In July 1983, the most savage communal riots in Sri Lanka's history erupted. Conservative government estimates put the death toll at 400-- mostly Tamils. At least 150,000 Tamil fled the
island. The riots began in retaliation for an ambush of an army patrol in the north that left thirteen Sinhalese soldiers dead. The army was reputed to have killed sixty Tamil civilians in
Jaffna, but most of the violence occurred in Colombo, where Sinhalese mobs looked for Tamil shops to destroy. More than any previous ethnic riot on the island, the 1983 riots were
marked by their highly organized mob violence.
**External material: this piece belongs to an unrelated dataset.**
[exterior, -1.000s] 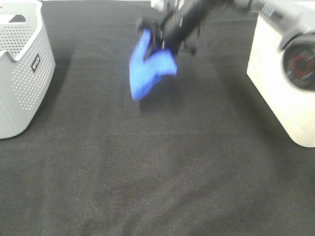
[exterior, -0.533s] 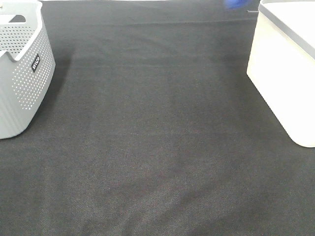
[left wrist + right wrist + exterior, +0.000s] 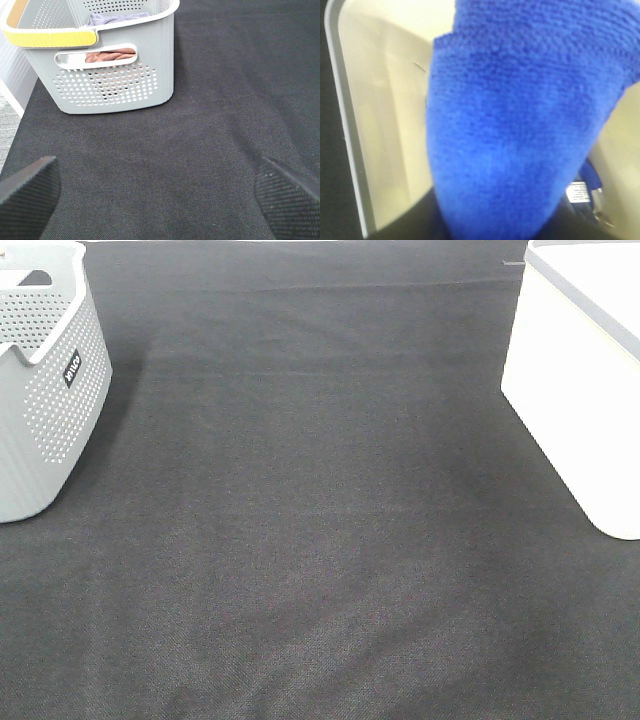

Sinhalese rioters in Colombo used voter lists containing home addresses to make precise attacks on the Tamil community. From Colombo,
the anti-Tamil violence fanned out to the entire island. The psychological effects of this violence on Sri Lanka's complex and divided society were still being assessed in the late 1980s.
Nevertheless, in the aftermath of the communal rioting, a selfevident truth was that the island's history, and the complexity of its society, had a portentous message for the present:
Sinhalese and Tamil Sri Lankans were fated by history and geography to coexist in close proximity. This coexistence could be discordant or amicable, and examples of both could be
drawn from Sri Lanka's history. It was a message, however, whose meaning was forgotten as the ethnic communities were drawn increasingly into a vortex of rancor and violence that
made the restoration of harmony a persistently elusive goal for the Sri Lankan government.